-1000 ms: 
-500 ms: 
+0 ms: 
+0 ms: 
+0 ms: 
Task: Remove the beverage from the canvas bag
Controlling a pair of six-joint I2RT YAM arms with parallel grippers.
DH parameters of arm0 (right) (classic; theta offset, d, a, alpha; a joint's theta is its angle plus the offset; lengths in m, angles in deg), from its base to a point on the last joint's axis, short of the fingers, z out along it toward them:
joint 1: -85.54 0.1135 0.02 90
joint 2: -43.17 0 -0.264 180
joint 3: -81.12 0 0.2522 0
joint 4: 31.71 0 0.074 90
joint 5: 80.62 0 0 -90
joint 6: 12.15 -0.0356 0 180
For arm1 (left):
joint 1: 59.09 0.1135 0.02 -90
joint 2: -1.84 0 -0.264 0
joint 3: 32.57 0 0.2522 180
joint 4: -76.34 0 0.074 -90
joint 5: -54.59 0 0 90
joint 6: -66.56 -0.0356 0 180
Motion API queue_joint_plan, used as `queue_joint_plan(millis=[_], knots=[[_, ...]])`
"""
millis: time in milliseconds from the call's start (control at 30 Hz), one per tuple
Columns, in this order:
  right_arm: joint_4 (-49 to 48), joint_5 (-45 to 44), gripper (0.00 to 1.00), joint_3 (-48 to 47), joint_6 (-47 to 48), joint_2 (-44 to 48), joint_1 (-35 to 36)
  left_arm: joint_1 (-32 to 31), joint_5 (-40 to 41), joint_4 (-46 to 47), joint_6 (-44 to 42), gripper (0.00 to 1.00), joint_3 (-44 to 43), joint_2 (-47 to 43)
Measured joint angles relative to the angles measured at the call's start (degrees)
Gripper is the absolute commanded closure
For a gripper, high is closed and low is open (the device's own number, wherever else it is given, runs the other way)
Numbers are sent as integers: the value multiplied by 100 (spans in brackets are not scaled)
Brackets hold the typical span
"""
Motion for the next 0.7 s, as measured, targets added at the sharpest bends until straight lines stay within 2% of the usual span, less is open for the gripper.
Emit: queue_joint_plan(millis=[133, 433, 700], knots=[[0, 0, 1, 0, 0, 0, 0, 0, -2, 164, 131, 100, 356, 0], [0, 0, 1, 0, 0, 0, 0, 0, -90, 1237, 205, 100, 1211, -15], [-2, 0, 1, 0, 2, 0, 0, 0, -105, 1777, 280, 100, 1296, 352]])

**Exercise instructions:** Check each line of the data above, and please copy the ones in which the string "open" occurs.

**Your response:**
For a gripper, high is closed and low is open (the device's own number, wherever else it is given, runs the other way)
Motion for the next 0.7 s, as measured, targets added at the sharpest bends until straight lines stay within 2% of the usual span, less is open for the gripper.

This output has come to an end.